▶ **Exercise instructions**
In the material below, transcribe every line from the first through the line holding "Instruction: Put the", exactly, and stop after that line.

▶ **Data supplied**
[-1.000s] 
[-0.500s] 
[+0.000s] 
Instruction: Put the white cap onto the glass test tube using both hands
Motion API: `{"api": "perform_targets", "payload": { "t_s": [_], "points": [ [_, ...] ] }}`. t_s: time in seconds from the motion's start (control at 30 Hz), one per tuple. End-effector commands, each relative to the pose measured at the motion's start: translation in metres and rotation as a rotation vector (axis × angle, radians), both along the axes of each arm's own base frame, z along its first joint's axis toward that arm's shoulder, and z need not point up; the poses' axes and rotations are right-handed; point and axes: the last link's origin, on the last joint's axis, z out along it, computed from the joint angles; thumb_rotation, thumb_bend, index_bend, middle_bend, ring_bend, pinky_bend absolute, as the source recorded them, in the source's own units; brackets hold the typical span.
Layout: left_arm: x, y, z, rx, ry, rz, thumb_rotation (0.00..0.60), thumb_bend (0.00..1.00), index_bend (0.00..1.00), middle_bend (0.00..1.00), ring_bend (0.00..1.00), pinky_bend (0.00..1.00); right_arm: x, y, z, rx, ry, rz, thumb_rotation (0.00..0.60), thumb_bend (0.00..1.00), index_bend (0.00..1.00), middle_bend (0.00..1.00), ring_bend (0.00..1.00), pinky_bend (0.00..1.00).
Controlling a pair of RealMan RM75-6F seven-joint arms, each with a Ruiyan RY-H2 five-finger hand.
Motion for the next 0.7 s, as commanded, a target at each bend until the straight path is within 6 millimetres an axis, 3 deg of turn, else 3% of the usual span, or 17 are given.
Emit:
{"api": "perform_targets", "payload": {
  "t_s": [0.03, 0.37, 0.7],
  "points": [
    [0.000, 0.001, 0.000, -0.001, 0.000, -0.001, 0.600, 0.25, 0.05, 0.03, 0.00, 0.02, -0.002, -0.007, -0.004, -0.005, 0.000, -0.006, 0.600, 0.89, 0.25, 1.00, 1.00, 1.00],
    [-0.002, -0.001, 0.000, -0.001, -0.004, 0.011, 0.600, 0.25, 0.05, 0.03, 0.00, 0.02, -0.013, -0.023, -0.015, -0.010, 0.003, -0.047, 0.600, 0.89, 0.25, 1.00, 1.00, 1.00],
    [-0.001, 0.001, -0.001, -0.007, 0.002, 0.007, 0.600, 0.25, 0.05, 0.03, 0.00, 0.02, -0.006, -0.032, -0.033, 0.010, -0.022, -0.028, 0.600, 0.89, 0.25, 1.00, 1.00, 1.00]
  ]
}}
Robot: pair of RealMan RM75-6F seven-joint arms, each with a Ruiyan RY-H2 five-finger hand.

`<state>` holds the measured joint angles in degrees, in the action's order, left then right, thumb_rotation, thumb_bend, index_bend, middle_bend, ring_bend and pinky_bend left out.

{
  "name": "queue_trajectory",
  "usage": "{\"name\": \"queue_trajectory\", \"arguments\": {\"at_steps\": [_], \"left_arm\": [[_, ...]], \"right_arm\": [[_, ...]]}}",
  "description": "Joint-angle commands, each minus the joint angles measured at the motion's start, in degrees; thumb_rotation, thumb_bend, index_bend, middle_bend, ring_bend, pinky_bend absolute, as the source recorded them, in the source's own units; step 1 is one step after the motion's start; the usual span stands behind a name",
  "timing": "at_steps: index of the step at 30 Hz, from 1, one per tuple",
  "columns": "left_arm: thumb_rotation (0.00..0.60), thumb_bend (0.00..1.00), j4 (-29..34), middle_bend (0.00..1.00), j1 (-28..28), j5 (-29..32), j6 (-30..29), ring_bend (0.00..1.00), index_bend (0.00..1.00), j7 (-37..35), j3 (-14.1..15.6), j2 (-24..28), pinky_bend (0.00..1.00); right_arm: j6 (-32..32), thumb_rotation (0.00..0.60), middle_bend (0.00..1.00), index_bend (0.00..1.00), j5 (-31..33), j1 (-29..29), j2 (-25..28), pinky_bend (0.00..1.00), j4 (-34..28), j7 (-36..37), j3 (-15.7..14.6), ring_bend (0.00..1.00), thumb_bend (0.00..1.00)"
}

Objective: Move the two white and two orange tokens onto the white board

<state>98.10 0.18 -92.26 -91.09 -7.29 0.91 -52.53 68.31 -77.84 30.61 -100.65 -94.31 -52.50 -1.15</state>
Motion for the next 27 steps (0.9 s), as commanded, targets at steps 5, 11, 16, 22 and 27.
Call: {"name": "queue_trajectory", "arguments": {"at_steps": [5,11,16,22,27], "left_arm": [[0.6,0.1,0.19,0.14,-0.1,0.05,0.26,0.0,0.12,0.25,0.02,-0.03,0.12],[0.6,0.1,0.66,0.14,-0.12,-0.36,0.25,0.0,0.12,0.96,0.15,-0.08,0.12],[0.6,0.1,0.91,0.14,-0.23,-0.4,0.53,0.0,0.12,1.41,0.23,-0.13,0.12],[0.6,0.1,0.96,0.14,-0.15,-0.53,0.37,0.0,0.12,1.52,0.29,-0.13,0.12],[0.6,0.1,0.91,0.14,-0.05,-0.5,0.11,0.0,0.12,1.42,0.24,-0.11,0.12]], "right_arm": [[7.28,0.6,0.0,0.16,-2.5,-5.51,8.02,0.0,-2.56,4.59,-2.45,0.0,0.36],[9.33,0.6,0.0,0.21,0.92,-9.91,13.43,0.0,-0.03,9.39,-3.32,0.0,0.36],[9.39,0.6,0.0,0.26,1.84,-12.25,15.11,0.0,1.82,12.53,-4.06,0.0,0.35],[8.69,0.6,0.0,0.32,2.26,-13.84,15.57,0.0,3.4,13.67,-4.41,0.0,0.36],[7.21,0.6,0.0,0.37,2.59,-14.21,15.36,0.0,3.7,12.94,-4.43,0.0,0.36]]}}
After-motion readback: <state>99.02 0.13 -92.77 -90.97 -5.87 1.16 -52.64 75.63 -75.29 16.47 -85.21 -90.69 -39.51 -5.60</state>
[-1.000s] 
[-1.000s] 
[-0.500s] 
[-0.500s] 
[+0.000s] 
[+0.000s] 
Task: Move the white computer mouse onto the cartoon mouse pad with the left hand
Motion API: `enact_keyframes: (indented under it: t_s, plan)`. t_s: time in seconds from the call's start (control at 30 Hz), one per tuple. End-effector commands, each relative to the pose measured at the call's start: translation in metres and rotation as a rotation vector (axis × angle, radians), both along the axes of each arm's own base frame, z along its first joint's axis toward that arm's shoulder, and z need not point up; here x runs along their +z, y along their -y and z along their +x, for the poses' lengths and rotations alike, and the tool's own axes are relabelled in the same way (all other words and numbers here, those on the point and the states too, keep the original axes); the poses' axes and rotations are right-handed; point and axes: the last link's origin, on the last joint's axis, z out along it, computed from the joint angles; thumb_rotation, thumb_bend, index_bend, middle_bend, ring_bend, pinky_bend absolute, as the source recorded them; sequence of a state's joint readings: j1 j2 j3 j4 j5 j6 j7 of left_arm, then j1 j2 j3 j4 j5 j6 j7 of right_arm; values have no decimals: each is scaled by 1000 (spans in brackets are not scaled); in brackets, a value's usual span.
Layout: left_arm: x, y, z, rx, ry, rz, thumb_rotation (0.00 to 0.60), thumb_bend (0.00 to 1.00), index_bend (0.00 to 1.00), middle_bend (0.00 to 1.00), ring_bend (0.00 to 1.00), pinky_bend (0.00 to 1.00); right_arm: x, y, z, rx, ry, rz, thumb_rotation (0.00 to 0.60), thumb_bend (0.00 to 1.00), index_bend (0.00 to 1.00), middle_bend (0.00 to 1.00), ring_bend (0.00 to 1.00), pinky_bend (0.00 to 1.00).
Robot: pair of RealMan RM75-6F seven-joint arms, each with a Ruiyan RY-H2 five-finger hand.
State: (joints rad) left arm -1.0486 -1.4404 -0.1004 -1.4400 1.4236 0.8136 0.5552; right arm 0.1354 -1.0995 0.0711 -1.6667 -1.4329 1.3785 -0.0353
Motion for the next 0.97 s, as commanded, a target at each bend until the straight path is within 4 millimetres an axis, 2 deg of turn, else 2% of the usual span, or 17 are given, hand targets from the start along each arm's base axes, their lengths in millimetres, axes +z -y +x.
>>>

▶ **Response**
[-1.000s] 
[-0.500s] 
[+0.000s] 
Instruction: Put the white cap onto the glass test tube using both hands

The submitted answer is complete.